## Exercise
As the answer, give a copy of each line below that includes the word "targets".

## Data under study
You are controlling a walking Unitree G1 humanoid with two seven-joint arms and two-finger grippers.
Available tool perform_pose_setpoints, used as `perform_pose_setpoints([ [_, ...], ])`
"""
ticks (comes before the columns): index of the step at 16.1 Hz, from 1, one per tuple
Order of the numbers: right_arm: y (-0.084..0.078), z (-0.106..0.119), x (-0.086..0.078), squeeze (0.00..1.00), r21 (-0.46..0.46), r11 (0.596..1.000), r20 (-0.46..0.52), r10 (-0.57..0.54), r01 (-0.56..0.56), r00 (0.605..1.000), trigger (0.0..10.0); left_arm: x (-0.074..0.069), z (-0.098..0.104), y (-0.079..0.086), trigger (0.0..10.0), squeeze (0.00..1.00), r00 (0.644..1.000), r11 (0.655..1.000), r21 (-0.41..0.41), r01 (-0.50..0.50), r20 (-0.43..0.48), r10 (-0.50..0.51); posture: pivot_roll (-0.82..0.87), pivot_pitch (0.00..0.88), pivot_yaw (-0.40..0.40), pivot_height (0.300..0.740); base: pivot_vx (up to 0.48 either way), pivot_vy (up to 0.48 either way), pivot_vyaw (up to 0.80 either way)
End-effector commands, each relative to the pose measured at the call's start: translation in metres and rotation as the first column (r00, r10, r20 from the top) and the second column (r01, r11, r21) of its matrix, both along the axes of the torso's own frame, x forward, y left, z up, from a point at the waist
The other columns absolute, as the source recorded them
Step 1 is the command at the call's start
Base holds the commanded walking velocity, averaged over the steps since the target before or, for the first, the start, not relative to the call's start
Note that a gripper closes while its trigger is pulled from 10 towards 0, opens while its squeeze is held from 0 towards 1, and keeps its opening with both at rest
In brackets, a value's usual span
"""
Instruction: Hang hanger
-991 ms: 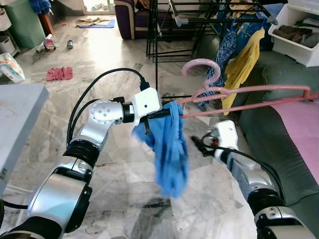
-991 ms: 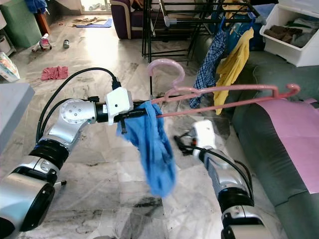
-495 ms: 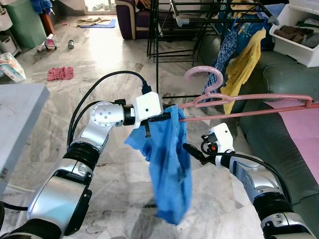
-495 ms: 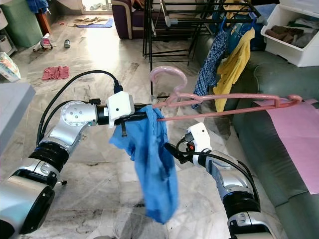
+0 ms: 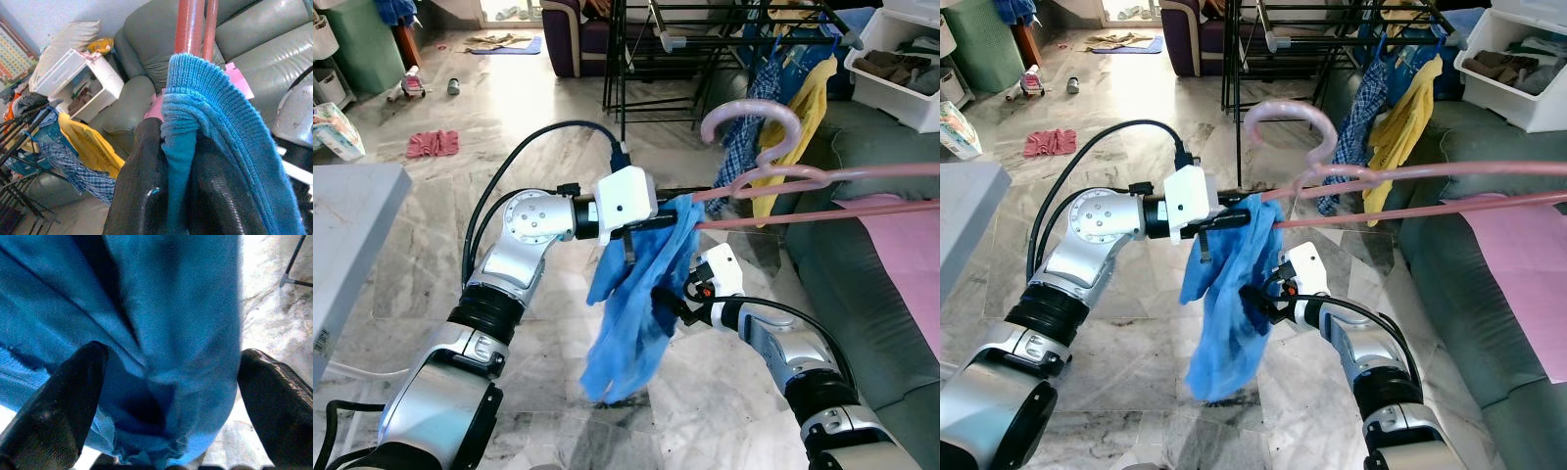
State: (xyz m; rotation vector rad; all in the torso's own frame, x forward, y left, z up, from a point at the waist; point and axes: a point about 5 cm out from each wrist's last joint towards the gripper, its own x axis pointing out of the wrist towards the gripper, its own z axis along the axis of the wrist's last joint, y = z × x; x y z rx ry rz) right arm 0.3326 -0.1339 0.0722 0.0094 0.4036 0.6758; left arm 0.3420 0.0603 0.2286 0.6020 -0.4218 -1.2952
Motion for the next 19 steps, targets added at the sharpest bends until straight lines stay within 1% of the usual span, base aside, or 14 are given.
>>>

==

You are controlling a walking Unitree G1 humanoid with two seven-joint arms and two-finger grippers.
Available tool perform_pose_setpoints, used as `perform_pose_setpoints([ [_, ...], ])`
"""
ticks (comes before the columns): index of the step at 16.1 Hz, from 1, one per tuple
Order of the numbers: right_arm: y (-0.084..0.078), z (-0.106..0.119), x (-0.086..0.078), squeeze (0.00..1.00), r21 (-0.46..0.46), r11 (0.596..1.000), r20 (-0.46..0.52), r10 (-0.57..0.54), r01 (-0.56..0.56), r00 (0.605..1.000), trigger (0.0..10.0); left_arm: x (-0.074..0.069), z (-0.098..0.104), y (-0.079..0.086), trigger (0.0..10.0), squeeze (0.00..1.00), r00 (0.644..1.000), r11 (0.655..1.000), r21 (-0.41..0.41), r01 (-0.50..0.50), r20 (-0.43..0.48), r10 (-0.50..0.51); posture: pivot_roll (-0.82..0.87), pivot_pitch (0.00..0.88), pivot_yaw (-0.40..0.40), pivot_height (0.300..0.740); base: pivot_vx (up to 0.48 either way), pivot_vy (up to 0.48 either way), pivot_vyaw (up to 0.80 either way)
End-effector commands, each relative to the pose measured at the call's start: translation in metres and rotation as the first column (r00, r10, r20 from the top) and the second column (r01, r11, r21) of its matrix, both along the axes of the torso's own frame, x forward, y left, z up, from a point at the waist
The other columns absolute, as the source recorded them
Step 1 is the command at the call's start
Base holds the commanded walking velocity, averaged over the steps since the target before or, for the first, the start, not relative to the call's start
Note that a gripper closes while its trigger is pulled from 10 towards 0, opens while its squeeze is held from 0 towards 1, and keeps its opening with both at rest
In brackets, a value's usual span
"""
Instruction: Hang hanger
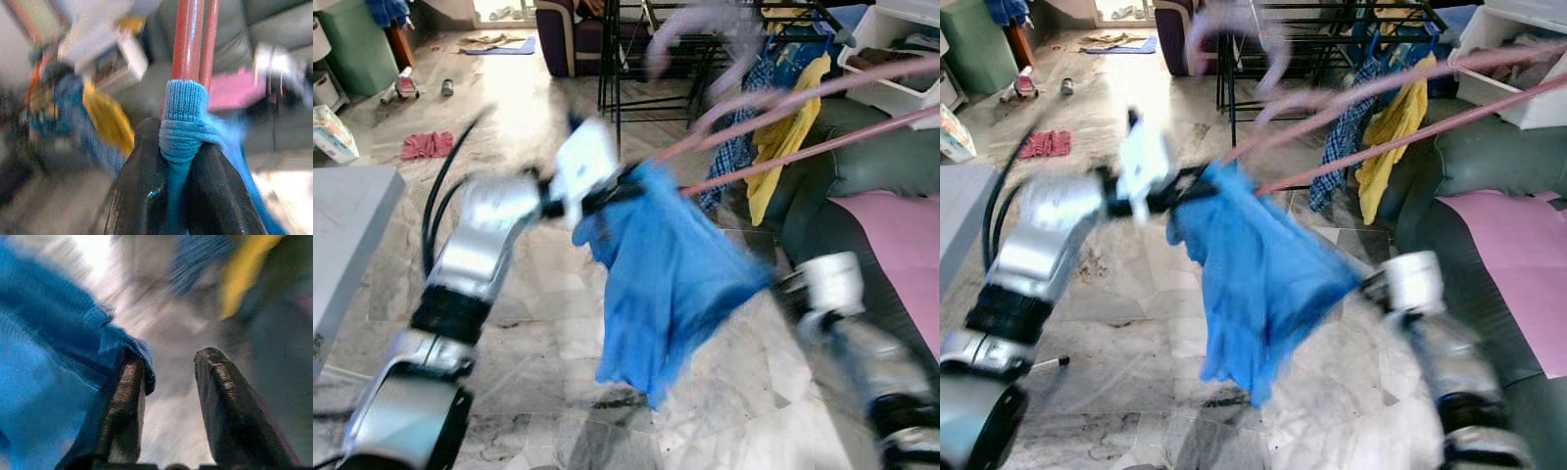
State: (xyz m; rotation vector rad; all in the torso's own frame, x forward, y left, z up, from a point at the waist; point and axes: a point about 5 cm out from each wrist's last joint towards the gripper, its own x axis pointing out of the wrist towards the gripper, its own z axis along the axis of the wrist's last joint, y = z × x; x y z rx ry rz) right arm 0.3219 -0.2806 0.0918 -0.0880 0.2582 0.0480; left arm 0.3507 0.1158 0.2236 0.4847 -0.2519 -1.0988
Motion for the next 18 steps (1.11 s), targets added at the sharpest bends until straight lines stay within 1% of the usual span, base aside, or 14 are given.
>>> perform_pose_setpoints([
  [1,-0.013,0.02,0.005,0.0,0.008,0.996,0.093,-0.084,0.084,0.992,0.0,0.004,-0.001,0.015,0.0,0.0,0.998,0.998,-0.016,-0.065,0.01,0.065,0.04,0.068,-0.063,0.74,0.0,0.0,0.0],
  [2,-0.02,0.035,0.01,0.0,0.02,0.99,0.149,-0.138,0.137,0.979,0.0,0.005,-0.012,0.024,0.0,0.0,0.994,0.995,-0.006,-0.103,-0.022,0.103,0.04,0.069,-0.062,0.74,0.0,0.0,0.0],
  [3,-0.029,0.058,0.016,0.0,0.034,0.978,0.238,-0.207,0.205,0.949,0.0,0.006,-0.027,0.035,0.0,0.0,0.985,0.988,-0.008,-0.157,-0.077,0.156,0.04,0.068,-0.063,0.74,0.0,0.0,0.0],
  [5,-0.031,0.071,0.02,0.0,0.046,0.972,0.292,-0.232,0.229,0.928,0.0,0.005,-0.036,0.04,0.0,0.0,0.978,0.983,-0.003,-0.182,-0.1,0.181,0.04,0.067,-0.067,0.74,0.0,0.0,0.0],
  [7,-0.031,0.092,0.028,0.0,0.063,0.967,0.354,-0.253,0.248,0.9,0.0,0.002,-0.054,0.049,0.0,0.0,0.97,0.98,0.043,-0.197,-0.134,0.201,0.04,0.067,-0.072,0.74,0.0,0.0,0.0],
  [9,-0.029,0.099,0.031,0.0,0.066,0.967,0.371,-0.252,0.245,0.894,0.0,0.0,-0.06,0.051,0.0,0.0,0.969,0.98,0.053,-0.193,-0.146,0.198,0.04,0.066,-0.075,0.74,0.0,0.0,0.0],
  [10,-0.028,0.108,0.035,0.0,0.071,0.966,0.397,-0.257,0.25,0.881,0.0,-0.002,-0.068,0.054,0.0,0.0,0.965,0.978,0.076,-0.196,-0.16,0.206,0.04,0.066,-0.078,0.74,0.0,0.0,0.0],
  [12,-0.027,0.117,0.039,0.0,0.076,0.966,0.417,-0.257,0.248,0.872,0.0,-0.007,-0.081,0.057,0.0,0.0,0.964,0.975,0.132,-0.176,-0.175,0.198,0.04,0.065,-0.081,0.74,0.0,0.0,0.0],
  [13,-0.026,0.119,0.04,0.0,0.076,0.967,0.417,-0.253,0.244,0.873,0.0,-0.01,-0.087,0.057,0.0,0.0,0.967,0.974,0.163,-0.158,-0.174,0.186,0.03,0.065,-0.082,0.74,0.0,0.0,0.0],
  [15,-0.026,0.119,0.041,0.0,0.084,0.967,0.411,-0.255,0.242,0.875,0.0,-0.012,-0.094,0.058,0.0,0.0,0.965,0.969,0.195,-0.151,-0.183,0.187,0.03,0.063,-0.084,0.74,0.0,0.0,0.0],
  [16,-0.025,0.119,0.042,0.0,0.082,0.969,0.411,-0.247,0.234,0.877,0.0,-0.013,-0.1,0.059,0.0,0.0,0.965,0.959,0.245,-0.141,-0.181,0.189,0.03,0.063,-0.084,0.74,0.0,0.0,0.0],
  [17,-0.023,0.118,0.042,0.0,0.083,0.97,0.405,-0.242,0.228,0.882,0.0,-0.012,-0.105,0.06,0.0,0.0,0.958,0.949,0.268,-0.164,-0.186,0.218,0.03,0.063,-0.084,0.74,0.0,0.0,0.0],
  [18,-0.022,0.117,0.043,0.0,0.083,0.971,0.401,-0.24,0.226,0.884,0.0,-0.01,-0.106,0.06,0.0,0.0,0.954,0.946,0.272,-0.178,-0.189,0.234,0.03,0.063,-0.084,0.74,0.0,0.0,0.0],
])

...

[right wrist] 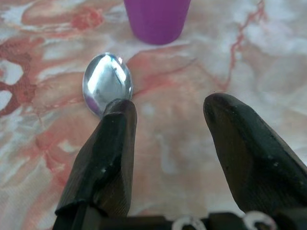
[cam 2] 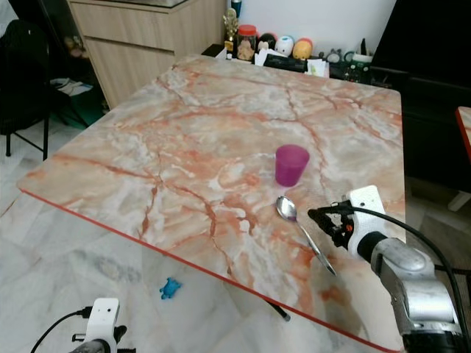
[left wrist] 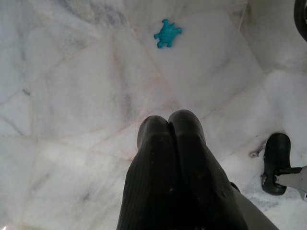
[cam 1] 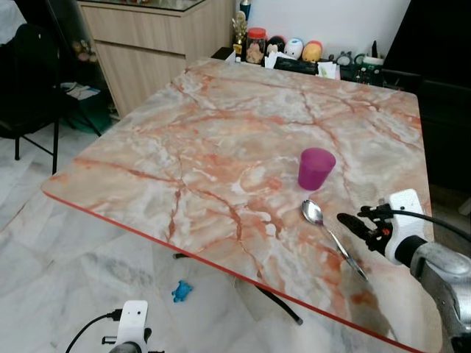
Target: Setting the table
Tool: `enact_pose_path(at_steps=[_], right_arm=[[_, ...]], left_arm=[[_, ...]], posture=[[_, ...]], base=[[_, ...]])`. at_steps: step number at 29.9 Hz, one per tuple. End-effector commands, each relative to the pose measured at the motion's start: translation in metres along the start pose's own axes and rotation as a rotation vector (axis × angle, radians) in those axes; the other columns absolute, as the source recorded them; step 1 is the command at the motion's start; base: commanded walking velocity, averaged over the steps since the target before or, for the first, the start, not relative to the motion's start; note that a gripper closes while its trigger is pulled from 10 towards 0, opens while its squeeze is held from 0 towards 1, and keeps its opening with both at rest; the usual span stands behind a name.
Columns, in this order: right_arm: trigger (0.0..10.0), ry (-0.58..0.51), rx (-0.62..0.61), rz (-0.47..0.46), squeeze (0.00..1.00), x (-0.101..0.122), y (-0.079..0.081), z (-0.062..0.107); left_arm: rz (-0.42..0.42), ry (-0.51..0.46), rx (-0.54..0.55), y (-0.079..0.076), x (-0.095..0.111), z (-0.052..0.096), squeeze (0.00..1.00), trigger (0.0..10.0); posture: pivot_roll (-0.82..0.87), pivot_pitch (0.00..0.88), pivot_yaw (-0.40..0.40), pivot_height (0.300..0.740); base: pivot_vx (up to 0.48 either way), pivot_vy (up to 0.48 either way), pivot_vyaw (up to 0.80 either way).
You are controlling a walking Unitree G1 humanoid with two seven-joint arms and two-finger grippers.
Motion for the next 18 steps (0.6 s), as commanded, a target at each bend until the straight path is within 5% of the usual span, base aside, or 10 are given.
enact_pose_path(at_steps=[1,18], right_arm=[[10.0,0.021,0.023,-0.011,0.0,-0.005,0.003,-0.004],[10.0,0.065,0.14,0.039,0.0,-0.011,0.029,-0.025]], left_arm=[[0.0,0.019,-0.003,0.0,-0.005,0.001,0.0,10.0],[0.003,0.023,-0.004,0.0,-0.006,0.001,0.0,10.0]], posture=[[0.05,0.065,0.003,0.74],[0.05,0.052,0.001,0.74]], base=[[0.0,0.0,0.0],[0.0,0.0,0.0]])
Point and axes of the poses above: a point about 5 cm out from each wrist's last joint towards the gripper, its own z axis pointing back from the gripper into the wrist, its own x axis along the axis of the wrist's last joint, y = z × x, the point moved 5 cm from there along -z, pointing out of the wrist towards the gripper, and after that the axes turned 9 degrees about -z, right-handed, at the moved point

## Output below
Motion for the next 19 steps, targets added at the sharpest bends until straight lines stay within 1% of the usual span, base aside, or 14 are given.
Motion for the next 18 steps (1.11 s), targets added at the sharpest bends until straight lines stay within 1% of the usual span, base aside, or 14 are given.

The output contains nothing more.